The ion-molecule complex, Mg+-N2 is formed in a supersonic expansion and studied with mass-selected photodissociation spectroscopy. The lowest energy bands observed in the electronic excitation spectrum are redshifted more than 12 000 cm-1 from the Mg+ (2P←2S) atomic transition at 280 nm. The red-shift, resulting from differential bonding in the ground and excited states of the complex, is much larger than the shifts observed in previously studied Mg +-ligand complexes. Resolved vibronic structure is observed extending for more than 5000 cm-1. The observation of spin-orbit multiplet structure indicates that the complex is linear and that the electronic transition is 2Π←X2Σ+. The spin-orbit splitting of 46 cm-1 is significantly less than that observed for other Mg+-L complexes. Vibronic intervals of about 1000 and 500 cm-1 are assigned respectively to a stretching mode and to double quanta in a bending mode.
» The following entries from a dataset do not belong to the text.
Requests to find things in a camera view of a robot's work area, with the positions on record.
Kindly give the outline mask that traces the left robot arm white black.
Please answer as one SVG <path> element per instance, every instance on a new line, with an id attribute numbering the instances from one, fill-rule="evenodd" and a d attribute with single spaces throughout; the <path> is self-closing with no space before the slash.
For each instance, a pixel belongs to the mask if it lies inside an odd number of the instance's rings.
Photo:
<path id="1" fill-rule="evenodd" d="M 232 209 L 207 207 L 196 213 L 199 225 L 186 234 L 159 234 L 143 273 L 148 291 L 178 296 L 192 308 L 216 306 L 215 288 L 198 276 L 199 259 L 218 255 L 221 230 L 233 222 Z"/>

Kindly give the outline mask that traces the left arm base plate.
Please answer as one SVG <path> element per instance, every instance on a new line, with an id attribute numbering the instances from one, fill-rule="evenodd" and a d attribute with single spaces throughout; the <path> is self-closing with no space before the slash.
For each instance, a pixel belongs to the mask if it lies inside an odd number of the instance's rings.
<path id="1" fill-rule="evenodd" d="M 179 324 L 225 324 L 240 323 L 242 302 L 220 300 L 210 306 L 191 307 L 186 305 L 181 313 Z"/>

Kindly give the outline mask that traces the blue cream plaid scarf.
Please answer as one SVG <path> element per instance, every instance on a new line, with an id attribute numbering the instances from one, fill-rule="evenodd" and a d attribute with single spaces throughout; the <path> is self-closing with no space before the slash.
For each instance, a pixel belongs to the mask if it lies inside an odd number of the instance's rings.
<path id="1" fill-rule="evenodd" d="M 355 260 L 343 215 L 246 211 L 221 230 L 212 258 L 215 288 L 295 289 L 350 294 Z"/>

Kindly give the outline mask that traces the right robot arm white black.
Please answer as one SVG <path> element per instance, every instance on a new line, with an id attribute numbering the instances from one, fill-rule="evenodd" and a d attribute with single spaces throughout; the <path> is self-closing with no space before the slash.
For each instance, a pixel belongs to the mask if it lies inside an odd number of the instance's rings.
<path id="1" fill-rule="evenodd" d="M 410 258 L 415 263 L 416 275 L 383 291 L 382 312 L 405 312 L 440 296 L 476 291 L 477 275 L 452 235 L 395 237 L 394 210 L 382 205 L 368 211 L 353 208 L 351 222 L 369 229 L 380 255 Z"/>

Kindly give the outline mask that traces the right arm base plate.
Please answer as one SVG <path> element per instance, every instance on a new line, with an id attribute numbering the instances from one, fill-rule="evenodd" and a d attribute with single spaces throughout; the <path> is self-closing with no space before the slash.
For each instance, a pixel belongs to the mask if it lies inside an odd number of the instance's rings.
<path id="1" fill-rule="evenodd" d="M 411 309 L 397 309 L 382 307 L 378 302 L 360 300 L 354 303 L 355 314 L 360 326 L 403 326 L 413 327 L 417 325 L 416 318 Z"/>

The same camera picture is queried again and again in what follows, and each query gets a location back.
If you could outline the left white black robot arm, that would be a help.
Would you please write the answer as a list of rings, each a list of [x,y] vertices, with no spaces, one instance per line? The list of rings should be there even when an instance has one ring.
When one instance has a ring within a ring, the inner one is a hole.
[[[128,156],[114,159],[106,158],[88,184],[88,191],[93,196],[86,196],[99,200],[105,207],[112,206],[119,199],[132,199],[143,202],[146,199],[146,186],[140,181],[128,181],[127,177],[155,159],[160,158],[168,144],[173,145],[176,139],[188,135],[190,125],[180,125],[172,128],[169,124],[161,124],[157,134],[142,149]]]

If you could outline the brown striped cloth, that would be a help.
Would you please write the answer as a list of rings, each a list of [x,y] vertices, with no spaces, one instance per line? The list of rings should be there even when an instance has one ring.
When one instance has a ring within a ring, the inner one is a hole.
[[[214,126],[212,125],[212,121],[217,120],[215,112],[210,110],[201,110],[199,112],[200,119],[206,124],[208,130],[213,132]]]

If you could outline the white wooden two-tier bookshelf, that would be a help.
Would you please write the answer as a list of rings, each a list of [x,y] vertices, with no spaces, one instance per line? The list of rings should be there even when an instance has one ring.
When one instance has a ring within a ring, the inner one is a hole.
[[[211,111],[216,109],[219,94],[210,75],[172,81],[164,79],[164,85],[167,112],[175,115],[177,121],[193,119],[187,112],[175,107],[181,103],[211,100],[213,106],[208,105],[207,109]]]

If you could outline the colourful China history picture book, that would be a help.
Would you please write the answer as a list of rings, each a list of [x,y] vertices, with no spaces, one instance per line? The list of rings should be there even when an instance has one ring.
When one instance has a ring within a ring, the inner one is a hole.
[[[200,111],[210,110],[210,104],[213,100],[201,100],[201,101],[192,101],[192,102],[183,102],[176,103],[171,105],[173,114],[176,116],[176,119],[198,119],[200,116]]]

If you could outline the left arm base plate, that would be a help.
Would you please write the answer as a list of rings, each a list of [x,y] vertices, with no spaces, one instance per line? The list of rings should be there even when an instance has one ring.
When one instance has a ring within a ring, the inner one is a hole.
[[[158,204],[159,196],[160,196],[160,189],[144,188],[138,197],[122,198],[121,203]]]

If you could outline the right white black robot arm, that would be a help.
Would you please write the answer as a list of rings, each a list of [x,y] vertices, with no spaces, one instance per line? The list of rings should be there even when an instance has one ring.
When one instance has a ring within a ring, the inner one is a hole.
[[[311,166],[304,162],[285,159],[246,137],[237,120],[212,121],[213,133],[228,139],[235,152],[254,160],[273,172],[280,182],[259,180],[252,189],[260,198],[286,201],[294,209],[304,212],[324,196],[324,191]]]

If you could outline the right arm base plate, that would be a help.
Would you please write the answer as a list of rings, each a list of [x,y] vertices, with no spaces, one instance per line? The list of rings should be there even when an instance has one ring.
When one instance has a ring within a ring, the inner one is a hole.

The study of isotopically substituted complexes indicates that the best assignment for the stretch progression is the N-N mode, with a frequency far below that in free N2. The vibrational activity, frequency shift, and spin-orbit splitting are all signatures for N2 activation by the excited metal ion. However, the degree of this interaction is greater than that predicted by ab initio calculations. © 1995 American Institute of Physics.